Is this our fault? After all, what's a lawyer to do, when you have a defendant who writes, "I mailed the bomb" and leads so isolated an existence that the incriminating materials could not have even been planted by the Freemen? For all the stigmas about the mentally ill, criminal trials labor under the naive notion that once psychiatrically diagnosed with one of the Big Ones (bipolar disorder, schizoaffective disorder or schizophrenia), the defendant is incapable of malice.

Misrepresenting science is as good as perjury.

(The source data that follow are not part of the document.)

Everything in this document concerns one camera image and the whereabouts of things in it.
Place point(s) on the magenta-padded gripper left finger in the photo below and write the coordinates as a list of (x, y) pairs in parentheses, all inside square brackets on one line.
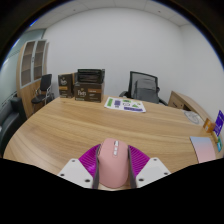
[(77, 171)]

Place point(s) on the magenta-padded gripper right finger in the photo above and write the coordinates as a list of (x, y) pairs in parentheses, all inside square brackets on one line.
[(150, 171)]

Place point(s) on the pink computer mouse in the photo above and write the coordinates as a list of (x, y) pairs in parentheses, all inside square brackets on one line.
[(113, 165)]

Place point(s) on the pink-blue gradient mouse pad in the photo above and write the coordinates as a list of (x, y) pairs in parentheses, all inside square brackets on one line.
[(203, 149)]

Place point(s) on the grey smiley print sheet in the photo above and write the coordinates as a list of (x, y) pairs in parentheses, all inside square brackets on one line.
[(193, 117)]

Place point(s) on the printed paper sheet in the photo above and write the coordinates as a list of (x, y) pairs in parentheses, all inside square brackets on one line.
[(125, 104)]

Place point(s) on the green flat box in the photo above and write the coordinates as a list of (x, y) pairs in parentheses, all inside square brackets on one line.
[(219, 145)]

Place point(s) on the orange wooden box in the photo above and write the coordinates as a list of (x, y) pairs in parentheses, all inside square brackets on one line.
[(208, 126)]

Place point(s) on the large brown cardboard box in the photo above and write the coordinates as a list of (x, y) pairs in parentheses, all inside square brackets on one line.
[(88, 92)]

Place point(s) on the grey backpack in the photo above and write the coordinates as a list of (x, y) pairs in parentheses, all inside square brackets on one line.
[(146, 90)]

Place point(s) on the purple package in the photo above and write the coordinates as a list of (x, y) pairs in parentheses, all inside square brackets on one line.
[(219, 123)]

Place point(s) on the black leather sofa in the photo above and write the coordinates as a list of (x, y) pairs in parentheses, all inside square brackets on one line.
[(8, 123)]

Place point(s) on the small brown cardboard box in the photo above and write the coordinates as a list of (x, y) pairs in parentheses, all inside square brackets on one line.
[(65, 86)]

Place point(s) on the black mesh office chair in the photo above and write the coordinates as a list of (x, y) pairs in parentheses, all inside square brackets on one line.
[(133, 81)]

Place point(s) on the black visitor chair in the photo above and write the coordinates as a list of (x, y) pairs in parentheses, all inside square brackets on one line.
[(45, 83)]

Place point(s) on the black box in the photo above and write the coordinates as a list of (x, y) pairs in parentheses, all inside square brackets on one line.
[(90, 76)]

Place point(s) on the wooden shelf cabinet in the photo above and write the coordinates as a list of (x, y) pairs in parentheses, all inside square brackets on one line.
[(28, 66)]

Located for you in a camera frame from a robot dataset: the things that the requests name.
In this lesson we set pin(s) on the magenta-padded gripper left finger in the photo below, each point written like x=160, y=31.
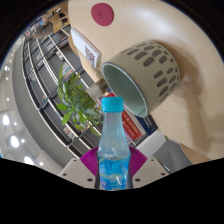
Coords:
x=76, y=171

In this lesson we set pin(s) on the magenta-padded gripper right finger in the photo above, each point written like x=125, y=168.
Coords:
x=148, y=171

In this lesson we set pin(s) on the clear blue-capped drink bottle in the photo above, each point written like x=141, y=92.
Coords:
x=113, y=156

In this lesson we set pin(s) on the dark blue book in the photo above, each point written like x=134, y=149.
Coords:
x=148, y=124

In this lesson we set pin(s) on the green potted plant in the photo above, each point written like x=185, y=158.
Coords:
x=78, y=103

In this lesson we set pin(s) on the ceiling lights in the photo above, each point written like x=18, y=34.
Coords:
x=14, y=141

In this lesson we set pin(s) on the grey shelf unit with books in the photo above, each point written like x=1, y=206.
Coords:
x=43, y=90

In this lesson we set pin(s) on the grey-green patterned mug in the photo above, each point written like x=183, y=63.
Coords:
x=153, y=73

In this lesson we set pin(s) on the white paperback book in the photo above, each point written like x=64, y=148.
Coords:
x=83, y=45

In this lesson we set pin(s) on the flat round red coaster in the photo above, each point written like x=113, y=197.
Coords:
x=102, y=14

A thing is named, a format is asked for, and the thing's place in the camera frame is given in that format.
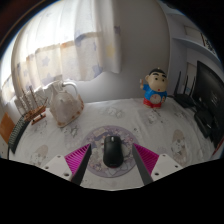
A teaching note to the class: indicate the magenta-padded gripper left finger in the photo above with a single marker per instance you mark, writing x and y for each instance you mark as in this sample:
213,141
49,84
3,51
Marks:
58,165

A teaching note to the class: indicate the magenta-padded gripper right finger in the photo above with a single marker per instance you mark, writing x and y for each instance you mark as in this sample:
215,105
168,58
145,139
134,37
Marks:
163,165

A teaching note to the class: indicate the black computer mouse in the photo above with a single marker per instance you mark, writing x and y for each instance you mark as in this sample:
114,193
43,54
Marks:
112,151

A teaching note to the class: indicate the round purple printed mouse pad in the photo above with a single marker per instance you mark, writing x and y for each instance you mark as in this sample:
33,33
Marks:
96,136

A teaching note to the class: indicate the white printed tablecloth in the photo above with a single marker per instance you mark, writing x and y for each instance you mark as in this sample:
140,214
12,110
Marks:
160,133

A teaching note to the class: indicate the wooden model sailing ship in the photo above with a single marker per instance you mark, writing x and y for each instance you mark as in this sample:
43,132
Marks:
35,113

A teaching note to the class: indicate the large white conch shell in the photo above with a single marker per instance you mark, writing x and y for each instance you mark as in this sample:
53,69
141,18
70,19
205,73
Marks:
65,106

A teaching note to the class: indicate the brown wooden chair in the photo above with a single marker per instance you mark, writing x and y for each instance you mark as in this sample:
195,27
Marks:
6,128

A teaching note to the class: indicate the black router with antennas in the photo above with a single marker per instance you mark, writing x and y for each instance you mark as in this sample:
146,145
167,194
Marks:
185,99

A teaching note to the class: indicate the white radiator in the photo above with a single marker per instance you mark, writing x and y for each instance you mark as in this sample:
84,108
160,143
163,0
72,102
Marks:
41,93

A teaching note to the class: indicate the cartoon boy figurine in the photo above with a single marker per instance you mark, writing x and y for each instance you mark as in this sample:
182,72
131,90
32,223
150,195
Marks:
156,88

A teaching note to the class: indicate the black monitor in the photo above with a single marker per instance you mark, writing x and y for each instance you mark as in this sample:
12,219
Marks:
210,96

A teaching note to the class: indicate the white sheer star-print curtain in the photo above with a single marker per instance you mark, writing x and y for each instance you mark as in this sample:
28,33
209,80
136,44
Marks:
66,43

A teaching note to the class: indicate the white wall shelf unit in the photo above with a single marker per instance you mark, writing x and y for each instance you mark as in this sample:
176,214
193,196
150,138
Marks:
196,36

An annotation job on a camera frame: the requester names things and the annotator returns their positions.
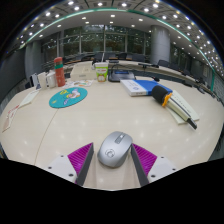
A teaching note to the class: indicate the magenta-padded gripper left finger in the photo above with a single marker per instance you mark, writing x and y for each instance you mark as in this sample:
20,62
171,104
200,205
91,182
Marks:
79,159

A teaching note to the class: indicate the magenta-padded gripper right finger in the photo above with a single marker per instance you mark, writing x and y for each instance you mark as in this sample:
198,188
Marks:
146,159

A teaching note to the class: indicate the silver grey computer mouse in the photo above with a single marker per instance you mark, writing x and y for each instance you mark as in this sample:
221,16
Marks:
113,151

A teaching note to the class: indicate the round teal cartoon mouse pad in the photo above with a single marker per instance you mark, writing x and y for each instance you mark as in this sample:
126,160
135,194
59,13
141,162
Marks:
63,99

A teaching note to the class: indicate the white booklet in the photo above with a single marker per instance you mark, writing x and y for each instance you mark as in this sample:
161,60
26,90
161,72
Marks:
186,108

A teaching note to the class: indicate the blue and white book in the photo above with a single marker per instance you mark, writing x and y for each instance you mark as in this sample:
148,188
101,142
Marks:
138,87

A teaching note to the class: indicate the red and white leaflet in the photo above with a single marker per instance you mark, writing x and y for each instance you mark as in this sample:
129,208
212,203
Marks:
10,117

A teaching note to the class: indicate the white lidded mug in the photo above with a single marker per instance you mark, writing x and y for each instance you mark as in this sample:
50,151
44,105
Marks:
51,80

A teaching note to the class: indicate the tall white paper cup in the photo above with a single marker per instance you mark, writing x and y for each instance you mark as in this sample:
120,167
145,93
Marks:
42,81

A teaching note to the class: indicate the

As is usual in such cases where the mad go bad, the prosecution will emphasize the acts; the defense will dramatize the actor. And mental health professionals will be the puppets in the nationally watched theatre. For it is the attorneys who ask the questions, with wordsmithing and manipulation truly befitting The Devil's Advocate. But bemoaning how we shrinks take the rap for good lawyering, when all we do is mind our own business, isn't the whole truth.
I was recently part of a panel discussing the case of Mary Kay Lefourneau, the 35-year Washington State schoolteacher who carried on an affair with a sixth grader and gave birth to their child. Before her trial, I wondered, "What does psychiatry have to do with this?" But the parade of experts at trial tossed around words like delusion and manic depressive illness with as much merit as tabloid television. Asked for his opinion, an Oregon prosecutor groused, "For enough money, you can find an expert who will say anything." Guess what? He's right. Ironically, one of our panel guests was attorney Leslie Abramson, herself notorious for allegedly asking a psychiatrist to alter the treatment notes of one of the Menendez brothers to avoid damaging her clients at the trial for the murder of their parents.
What is it about high profile cases that lures some experts, regardless of their origin, stature, or affluence to their fifteen minutes of fame, testifying in a manner that even they know is totally false? The consequences are immense and far reaching. We forensic psychologists and psychiatrists bear the brunt of cynical commentary, from the pompous Sunday morning quarterbacks, to the emesis of Margaret Hagen in her recent diatribe, whores in the court, to the future jurors at the neighborhood bar. The impact of the hired gun deepens a crisis of confidence even as America justifiably embraces forensic science testimony as never before.
There is much to the fascinating science of the mind that has been well researched and substantiated. Was Ted Kaczynski legally insane? Did he understand the moral wrongfulness of what he was doing? We'll see. The testimony regarding Mr. Kaczynski's diagnosis and state of mind will be watched closely by the forensic mental health community The case participants will work harder, bill more, and owe it to colleagues to preserve the integrity of the field. Sure, there's room for honest disagreement, but misrepresenting science is as good as perjury by a witness who should not be for sale at any price.